The Dance Club Songs chart is a weekly chart published exclusively by Billboard in the United States. It is a national survey of the songs which are the most popular in nightclubs across the country and is compiled from reports from a national sample of disc jockeys.[1] It was launched as the Disco Action Top 30 chart on August 28, 1976, and became the first chart by Billboard to document the popularity of dance music.[2] Since its inception, several artists have set various records and garnered multiple achievements. In January 2017, Billboard proclaimed Madonna as the most successful artist in the history of the chart, ranking her first in their list of the 100 top all time dance artists and Janet Jackson being the second most successful dance club artist of all-time;[3]Madonna also holds the record for the most number-one songs, with 49.[4]Katy Perry holds the record for having eighteen consecutive number-one songs.[4] Perry's third studio album, Teenage Dream (2010), became the first album in the history of the chart to produce at least seven number-one songs between 2010-12, a record it held solely until Rihanna's eighth studio album Anti produced eight chart toppers through 2016-17.[5][6] Rihanna is the only artist to have achieved five number-one songs in a calendar year.[6]

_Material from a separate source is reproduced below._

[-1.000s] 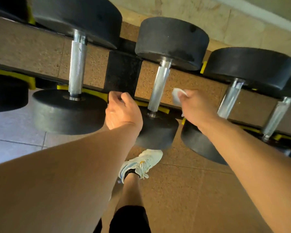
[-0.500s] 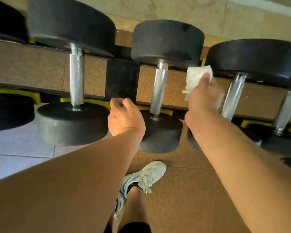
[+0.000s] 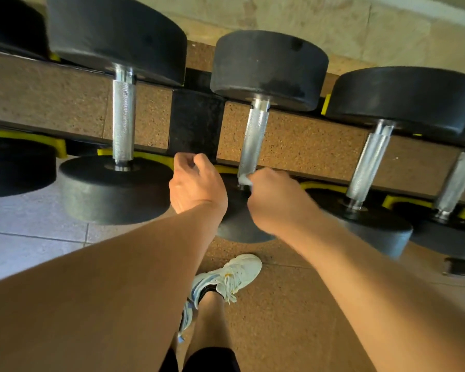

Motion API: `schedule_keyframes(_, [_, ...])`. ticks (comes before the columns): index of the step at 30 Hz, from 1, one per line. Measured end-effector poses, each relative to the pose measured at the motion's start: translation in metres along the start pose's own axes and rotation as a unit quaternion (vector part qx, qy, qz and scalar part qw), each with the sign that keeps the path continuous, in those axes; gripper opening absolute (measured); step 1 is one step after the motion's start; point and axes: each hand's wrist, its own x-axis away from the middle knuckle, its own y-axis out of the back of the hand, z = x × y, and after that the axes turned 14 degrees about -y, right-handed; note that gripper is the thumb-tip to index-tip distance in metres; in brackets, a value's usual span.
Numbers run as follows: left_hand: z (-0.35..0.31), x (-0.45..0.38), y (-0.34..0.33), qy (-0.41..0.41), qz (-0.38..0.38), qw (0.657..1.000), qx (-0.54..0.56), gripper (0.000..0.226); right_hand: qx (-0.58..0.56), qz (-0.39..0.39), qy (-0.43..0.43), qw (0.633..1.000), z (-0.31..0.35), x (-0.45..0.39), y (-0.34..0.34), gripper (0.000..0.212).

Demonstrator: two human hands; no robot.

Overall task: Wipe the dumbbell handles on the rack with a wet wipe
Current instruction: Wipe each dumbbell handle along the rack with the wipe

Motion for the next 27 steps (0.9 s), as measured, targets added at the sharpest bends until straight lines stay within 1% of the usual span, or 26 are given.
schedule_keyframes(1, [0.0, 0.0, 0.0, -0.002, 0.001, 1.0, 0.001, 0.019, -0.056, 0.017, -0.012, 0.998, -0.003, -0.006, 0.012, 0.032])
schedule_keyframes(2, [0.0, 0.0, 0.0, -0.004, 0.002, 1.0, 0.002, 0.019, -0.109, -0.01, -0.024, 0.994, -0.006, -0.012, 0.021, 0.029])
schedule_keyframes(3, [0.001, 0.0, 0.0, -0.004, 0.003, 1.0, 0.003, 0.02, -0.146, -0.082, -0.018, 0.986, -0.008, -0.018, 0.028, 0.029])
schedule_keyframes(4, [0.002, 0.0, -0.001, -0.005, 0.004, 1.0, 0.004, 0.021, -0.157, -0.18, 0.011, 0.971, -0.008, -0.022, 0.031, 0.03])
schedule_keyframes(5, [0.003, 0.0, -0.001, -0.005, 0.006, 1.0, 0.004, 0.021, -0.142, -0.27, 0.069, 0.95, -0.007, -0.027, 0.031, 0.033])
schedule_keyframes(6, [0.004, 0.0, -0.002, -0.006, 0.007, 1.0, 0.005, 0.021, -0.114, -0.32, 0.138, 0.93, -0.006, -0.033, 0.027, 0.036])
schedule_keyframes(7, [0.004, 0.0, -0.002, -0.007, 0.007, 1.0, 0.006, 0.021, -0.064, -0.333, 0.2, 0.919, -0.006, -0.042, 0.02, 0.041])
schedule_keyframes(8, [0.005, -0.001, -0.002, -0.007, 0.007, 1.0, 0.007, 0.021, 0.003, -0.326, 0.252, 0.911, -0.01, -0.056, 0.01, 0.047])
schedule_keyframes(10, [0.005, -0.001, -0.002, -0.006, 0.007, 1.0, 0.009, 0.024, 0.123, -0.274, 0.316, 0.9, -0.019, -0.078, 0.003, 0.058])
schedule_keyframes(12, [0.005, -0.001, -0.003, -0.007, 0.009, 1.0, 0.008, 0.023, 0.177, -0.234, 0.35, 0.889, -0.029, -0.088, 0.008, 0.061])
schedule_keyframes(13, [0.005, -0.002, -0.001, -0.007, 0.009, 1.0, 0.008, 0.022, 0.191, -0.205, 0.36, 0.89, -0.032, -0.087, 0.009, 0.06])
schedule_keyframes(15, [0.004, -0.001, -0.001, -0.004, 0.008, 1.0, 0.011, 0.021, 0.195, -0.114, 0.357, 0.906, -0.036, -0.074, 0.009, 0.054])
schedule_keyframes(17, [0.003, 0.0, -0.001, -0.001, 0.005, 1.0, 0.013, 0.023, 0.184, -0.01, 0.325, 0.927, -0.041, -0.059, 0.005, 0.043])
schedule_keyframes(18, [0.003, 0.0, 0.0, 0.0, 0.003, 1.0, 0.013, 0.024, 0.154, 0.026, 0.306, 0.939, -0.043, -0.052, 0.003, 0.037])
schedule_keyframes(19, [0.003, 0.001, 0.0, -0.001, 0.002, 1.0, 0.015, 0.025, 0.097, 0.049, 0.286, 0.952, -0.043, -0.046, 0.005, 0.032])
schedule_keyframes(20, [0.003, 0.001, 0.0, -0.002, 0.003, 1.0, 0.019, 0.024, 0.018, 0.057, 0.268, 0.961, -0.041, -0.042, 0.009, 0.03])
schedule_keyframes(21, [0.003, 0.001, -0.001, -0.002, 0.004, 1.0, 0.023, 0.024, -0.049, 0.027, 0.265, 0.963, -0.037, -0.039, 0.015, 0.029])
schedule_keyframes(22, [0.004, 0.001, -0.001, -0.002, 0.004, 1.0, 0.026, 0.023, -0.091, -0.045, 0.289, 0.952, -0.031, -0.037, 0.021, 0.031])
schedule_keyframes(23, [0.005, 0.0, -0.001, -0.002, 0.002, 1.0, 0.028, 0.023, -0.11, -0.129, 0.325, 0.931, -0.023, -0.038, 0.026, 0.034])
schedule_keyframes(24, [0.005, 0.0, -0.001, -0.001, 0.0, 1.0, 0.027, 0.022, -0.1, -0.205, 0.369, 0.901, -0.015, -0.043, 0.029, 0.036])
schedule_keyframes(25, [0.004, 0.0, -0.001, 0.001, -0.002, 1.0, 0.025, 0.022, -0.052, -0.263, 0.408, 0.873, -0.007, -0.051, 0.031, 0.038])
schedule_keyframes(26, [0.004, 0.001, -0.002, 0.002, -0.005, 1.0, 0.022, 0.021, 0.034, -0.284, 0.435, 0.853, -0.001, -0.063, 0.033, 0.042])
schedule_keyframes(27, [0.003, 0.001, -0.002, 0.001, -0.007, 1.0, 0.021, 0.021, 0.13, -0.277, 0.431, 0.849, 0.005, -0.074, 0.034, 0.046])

The first number-one song on the Dance Club Songs chart for the issue dated August 28, 1976, was "You Should Be Dancing" by the Bee Gees; it spent five weeks atop the chart and was the group's only number-one song.[2] The current number-one song on the Dance Club Songs chart for the issue dated 14 December, is "Lose Control" by Meduza, Becky Hill and Goodboys.[7]

History

Dance Club Songs has undergone several incarnations since its inception in 1974. Originally a top-ten list of tracks that garnered the largest audience response in New York City discothèques, the chart began on October 26, 1974 under the title Disco Action. The chart went on to feature playlists from various cities around the country from week to week. Billboard continued to run regional and city-specific charts throughout 1975 and 1976 until the issue dated August 28, 1976, when a thirty-position National Disco Action Top 30 premiered. This quickly expanded to forty positions, then in 1979 the chart expanded to sixty positions, then eighty, and eventually reached 100 positions from 1979 until 1981, when it was reduced to eighty again.[8]

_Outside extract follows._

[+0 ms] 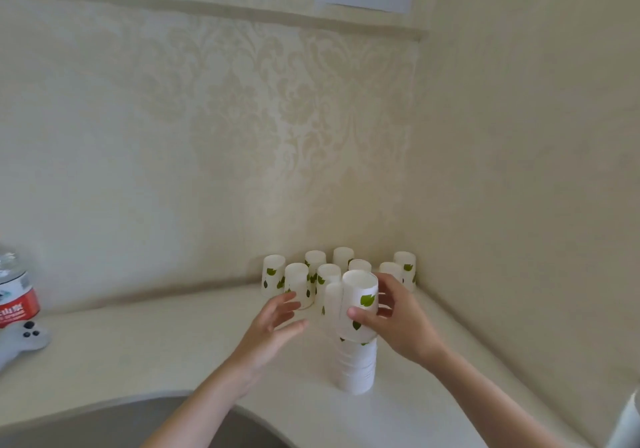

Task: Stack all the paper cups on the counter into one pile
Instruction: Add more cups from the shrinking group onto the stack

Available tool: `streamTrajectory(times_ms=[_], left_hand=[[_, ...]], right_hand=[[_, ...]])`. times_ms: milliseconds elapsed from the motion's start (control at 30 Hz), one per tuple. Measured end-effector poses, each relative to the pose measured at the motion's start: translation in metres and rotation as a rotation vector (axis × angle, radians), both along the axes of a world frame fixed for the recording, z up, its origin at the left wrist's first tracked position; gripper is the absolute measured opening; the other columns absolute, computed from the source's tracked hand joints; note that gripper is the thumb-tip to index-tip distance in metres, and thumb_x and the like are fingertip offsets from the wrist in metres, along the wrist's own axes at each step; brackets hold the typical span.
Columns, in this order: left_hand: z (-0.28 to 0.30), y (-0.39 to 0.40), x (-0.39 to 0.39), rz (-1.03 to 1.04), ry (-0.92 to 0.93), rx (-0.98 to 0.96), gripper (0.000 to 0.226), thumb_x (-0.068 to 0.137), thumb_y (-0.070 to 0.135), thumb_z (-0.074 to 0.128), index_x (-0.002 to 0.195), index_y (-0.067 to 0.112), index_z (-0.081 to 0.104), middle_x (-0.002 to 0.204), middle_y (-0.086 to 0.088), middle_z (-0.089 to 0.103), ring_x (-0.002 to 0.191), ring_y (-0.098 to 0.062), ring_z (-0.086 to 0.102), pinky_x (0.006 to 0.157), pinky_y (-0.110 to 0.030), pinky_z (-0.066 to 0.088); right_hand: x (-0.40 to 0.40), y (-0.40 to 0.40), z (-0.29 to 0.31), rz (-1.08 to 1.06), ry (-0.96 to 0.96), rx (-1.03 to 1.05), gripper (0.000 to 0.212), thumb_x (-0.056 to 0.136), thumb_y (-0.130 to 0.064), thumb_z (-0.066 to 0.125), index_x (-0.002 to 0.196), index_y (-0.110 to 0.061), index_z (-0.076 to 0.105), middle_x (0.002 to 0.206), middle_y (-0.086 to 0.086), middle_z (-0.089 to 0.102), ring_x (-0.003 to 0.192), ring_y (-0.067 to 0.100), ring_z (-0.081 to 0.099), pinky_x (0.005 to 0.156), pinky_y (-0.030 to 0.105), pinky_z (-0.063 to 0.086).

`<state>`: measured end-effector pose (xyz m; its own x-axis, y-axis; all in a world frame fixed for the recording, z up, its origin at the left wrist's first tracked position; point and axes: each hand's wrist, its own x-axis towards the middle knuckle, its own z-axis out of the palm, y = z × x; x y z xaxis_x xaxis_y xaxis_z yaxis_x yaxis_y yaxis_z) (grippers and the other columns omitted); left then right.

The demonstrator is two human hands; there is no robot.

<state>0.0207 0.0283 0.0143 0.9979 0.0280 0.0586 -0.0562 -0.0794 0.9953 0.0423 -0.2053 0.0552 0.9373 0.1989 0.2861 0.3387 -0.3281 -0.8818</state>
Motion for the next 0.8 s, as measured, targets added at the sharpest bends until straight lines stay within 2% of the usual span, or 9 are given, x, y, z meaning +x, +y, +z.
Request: streamTrajectory(times_ms=[100, 200, 300, 367, 467, 633, 667, 733, 800], left_hand=[[0.0, 0.008, 0.013, 0.032, -0.007, -0.064, 0.065, 0.057, 0.045, 0.08, 0.118, 0.038, 0.061, 0.127, 0.008, 0.064, 0.124, -0.012, 0.056, 0.114, -0.045, 0.037], [0.006, 0.013, 0.03, 0.097, -0.041, -0.056, 0.064, 0.054, 0.044, 0.079, 0.115, 0.036, 0.061, 0.125, 0.009, 0.063, 0.121, -0.01, 0.056, 0.108, -0.037, 0.041], [0.012, 0.024, 0.059, 0.228, -0.101, 0.014, 0.062, 0.064, 0.034, 0.078, 0.121, 0.029, 0.055, 0.128, 0.009, 0.057, 0.121, -0.011, 0.053, 0.098, -0.029, 0.039], [0.014, 0.032, 0.085, 0.297, -0.122, 0.11, 0.061, 0.074, 0.022, 0.08, 0.127, 0.025, 0.049, 0.132, 0.005, 0.049, 0.119, -0.015, 0.05, 0.097, -0.029, 0.038], [0.01, 0.042, 0.125, 0.382, -0.104, 0.291, 0.073, 0.076, 0.021, 0.079, 0.138, 0.025, 0.041, 0.141, -0.003, 0.036, 0.12, -0.019, 0.043, 0.104, -0.037, 0.04], [-0.005, 0.046, 0.169, 0.435, -0.045, 0.377, 0.077, 0.077, 0.023, 0.078, 0.143, 0.019, 0.038, 0.144, -0.01, 0.039, 0.134, -0.03, 0.041, 0.111, -0.045, 0.037], [-0.008, 0.045, 0.174, 0.417, -0.05, 0.319, 0.068, 0.079, 0.02, 0.076, 0.138, 0.02, 0.043, 0.139, -0.009, 0.045, 0.13, -0.029, 0.046, 0.108, -0.043, 0.04], [-0.012, 0.044, 0.178, 0.371, -0.077, 0.259, 0.038, 0.082, 0.014, 0.073, 0.109, 0.032, 0.053, 0.115, -0.005, 0.06, 0.111, -0.031, 0.059, 0.093, -0.042, 0.05], [-0.017, 0.045, 0.181, 0.373, -0.132, 0.306, 0.027, 0.078, 0.015, 0.072, 0.087, 0.034, 0.055, 0.093, -0.008, 0.064, 0.091, -0.035, 0.064, 0.08, -0.05, 0.054]], right_hand=[[0.001, -0.006, -0.017, 0.039, 0.032, -0.07, 0.069, 0.061, -0.047, 0.084, 0.121, -0.036, 0.053, 0.113, -0.019, 0.066, 0.106, -0.001, 0.062, 0.095, 0.03, 0.053], [0.011, -0.03, -0.023, 0.14, 0.093, -0.062, 0.085, 0.059, -0.045, 0.086, 0.133, -0.037, 0.046, 0.128, -0.022, 0.058, 0.12, -0.007, 0.052, 0.101, 0.025, 0.046], [0.043, -0.056, -0.025, -0.029, 0.135, 0.098, 0.058, 0.075, -0.037, 0.076, 0.128, -0.033, 0.053, 0.127, -0.012, 0.059, 0.115, 0.001, 0.058, 0.088, 0.019, 0.047], [0.076, -0.065, -0.036, -0.211, 0.115, 0.035, 0.05, 0.083, -0.03, 0.071, 0.128, -0.026, 0.051, 0.127, -0.003, 0.057, 0.112, 0.011, 0.058, 0.084, 0.021, 0.046], [0.116, -0.062, -0.052, -0.299, 0.129, -0.113, 0.071, 0.077, -0.033, 0.076, 0.138, -0.026, 0.04, 0.13, -0.002, 0.047, 0.117, 0.017, 0.051, 0.098, 0.034, 0.045], [0.152, -0.042, -0.067, -0.389, 0.097, -0.149, 0.094, 0.068, -0.038, 0.082, 0.145, -0.022, 0.03, 0.133, -0.001, 0.046, 0.122, 0.018, 0.047, 0.101, 0.036, 0.043], [0.158, -0.038, -0.071, -0.41, 0.101, -0.139, 0.097, 0.065, -0.039, 0.083, 0.144, -0.022, 0.031, 0.131, -0.002, 0.049, 0.121, 0.018, 0.049, 0.1, 0.038, 0.044], [0.167, -0.034, -0.081, -0.445, 0.108, -0.138, 0.095, 0.062, -0.043, 0.083, 0.141, -0.024, 0.034, 0.129, -0.002, 0.052, 0.119, 0.019, 0.05, 0.1, 0.042, 0.046], [0.174, -0.032, -0.089, -0.476, 0.118, -0.144, 0.091, 0.06, -0.048, 0.081, 0.137, -0.025, 0.037, 0.128, -0.002, 0.054, 0.119, 0.02, 0.05, 0.098, 0.045, 0.047]])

During the first half of the 1980s the chart maintained eighty slots until March 16, 1985 when the Disco charts were splintered and renamed. Two charts appeared: Hot Dance/Disco, which ranked club play (fifty positions), and Hot Dance Music/Maxi-Singles Sales, which ranked 12-inch single (or maxi-single) sales (also fifty positions, now reduced to ten and available through Billboard.biz only).

Only Hot Dance Club Songs still exists today.[9] In 2003 Billboard introduced the Hot Dance Airplay chart (now known as Dance/Mix Show Airplay), which is based solely on radio airplay of six dance music stations and top 40 mix shows electronically monitored by Nielsen Broadcast Data Systems.[10] These stations are also a part of the electronically monitored panel that encompasses the Hot 100.

On January 26, 2013, Billboard added a new chart, Dance/Electronic Songs, which tracks the 50 most popular Dance and Electronic singles and tracks based on digital single sales, streaming, radio airplay, and club play as reported on the component Dance/Electronic Digital Songs, Dance/Electronic Streaming Songs, and Dance Club Songs charts. Radio airplay is not limited to that counted on the Dance/Mix Show Airplay chart.[11]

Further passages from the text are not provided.